Niu Wenxin, chief commentator of China Economic Weekly
After five consecutive days of rebound, on September 28, the US stock market once again fluctuated, with the Nasdaq Composite falling 2.83%, the S&P 500 falling nearly 2.04%, and the Dow Jones falling 1.63%. The reason for this is that the market generally believes that the US 10-year Treasury yield has risen sharply again, and from yesterday's situation, the market has risen to a high of 1.558% intraday and is close to a three-month high. The US 10-year Treasury yield reached a height of 1.8% last year and has been falling since then, but why is it starting to climb rapidly again?
Investors may think that US inflation will continue to climb in the future. In fact, the Fed has recently made a noise: it may start to reduce bond purchases as soon as November, and it may complete "zero delivery" in the middle of next year. In addition, Bullard, the fed's "top hawk" figure and president of the Federal Reserve Bank of St. Louis, has recently made frequent remarks, arguing that after the Fed stops buying bonds in 2022, it should need two interest rate hikes. Obviously, such remarks will have a strong impact on the US stock market and bond market, and the adjustment of the US stock market and bond market in the past is actually a reflection of this expectation.
Does the Fed really want to end its "bond-buying program" as soon as possible? Or even by raising interest rates and shrinking the balance sheet to suppress the high level of CPI? Judging from recent reports, at least Powell is "unwilling" about the change from a pigeon to an eagle. Because of this, Wall Street believes that Powell has become involuntary. Coupled with the fact that the Fed is facing a change, US Treasury Secretary Yellen is supporting Powell to continue to serve as fed chairman. At this time, Powell can't get too stiff with congressional Republicans. After all, there is currently a general consensus among Congressional Republicans that the Fed should withdraw from stimulus as soon as possible and turn to inflation concerns.
The latest news: During the Senate hearing, Powell was single-mindedly talking about raising the ceiling on the U.S. Treasury debt and sternly warned Congress that if the U.S. government defaulted, it would have disastrous consequences. But Powell said nothing about the Republican concerns about inflation and the associated reduction in the balance sheet, so much so that some Republican senators argued that Powell was a dangerous man and that he should not continue to serve as Fed chairman.
On the one hand, the Fed is shrinking its debt purchases and even its balance sheet; on the other hand, it is raising the US government's debt ceiling. Is there a contradiction between the two? If the Fed stops buying bonds and the government sells Treasuries in large quantities, does that signal a sharp rise in U.S. Treasury yields? Does it portend a tragic plunge in the U.S. stock market? The Fed will not allow that to happen. Because, such a scene, far worse than the rise in CPI. That is to say, the Fed must "choose the lesser of two evils", and grasping such a balance requires very high management skills.

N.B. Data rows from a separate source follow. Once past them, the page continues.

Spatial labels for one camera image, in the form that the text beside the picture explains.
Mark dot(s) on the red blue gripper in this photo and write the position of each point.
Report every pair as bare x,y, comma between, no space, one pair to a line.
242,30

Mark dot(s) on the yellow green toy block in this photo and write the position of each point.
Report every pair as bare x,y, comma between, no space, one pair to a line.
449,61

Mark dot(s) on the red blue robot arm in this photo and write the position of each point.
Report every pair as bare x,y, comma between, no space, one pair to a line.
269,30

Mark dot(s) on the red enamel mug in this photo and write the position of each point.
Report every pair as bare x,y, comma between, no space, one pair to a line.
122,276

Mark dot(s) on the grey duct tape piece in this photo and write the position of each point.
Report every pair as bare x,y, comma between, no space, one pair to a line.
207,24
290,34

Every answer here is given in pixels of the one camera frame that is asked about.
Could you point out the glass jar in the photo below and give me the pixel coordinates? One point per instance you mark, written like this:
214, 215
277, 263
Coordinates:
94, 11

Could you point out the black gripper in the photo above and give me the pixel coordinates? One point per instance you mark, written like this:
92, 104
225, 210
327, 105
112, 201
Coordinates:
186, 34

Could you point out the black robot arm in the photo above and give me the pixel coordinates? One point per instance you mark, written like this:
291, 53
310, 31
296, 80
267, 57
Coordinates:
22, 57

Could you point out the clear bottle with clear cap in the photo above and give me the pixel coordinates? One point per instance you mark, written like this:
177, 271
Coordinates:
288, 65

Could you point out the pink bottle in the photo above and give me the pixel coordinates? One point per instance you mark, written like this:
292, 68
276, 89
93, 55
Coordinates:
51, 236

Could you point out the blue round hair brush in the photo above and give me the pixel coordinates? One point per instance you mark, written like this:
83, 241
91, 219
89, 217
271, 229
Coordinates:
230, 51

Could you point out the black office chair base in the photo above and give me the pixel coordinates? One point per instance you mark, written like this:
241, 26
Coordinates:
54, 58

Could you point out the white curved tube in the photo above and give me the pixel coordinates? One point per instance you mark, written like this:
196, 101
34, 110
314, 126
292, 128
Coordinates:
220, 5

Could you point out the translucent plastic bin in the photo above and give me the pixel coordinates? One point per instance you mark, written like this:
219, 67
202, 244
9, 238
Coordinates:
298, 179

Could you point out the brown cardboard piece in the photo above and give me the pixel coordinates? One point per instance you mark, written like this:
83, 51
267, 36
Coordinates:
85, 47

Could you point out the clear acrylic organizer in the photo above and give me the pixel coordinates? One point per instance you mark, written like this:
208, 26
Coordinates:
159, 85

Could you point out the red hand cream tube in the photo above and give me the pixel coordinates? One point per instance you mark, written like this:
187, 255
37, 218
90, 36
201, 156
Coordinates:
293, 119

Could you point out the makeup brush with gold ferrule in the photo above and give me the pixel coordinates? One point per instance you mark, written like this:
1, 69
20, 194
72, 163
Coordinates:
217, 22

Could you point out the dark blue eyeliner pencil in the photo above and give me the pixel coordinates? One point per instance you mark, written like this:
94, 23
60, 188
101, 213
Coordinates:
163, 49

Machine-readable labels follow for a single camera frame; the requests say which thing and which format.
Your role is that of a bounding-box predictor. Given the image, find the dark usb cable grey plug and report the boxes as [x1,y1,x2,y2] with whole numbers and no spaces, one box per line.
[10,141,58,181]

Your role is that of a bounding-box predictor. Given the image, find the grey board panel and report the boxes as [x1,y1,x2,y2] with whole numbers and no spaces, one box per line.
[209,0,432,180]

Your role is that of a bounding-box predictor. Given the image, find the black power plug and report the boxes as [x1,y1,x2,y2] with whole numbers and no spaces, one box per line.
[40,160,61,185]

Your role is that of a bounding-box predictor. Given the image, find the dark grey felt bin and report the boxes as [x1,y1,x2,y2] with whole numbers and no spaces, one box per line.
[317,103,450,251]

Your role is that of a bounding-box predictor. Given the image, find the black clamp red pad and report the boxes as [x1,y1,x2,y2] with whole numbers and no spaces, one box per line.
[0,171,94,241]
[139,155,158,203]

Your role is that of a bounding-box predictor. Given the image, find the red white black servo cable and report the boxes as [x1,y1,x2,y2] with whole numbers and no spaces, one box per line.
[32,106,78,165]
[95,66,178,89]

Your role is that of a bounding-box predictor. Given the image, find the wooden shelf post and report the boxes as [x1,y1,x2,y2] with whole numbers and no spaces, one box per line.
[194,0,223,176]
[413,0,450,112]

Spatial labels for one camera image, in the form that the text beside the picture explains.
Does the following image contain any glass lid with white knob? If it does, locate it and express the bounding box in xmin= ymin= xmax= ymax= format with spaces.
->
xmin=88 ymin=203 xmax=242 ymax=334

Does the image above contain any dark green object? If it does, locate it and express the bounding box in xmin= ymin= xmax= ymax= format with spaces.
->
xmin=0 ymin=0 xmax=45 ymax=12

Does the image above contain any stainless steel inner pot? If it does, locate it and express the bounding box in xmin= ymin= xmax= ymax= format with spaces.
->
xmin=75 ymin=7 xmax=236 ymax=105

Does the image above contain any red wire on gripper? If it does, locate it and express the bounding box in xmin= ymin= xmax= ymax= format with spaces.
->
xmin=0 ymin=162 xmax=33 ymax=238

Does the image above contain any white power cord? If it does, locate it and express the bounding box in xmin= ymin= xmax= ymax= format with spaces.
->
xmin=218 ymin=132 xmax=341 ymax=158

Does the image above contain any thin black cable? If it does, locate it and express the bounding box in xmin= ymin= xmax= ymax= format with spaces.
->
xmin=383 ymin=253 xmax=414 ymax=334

The question is: Are the U.S. Treasury and the Fed okay this time? Judging from the current situation, the control is quite remarkable. At least what you see is that the US stock market correction and the rise in the yield on the 10-year Treasury note have not been "out of control".
Why are neither Yellen nor Powell willing to continue to respond to the Republican Party's concern about inflation? One important thing to know: Yellen, Powell, and their two predecessors, Bernanke, were all exponents of Neo-Keynesianism. For the neo-Keynesians, inflation must be "analyzed on a case-by-case basis" and cannot simply be attributed to monetary problems. For now, the main reason for the current price increase is that the supply chain has been mismatched due to the epidemic. That is, short-term price increases due to insufficient supply, such price increases, we must patiently wait for the global supply chain to return to normal, rather than tightening the currency.
So why did Powell also agree to "reduce debt-buying programs and future monetary tightening"? First, if the global supply chain can really return to normal in November, then the special stimulus policy that constitutes a special period of course needs to be withdrawn, and it must be withdrawn in a planned and step-by-step manner, not a 180-degree U-turn; second, the currency tightening is relative, even if the United States raises interest rates 6 times, the absolute interest rate height is only between 1.5% and 1.75%, and such an interest rate height is high or low relative to its history. Is it loose or tight?
It can be roughly expected that Powell will be "dangerous" again, and I am afraid that he will be re-elected as chairman of the Federal Reserve. After his re-election, the fiscal and monetary line of the United States will continue, but the degree will vary from case to case and from time to time.
Why say this? In fact, I hope to remind the people of the country: First, the actions of Fed Chairman Powell are more dangerous to the United States? Or is it more dangerous for China? Second, should the Chinese authorities deliberately expect the United States to go wrong in setting fiscal and monetary policy? At the very least, you need to have more control over the effectiveness of your policies.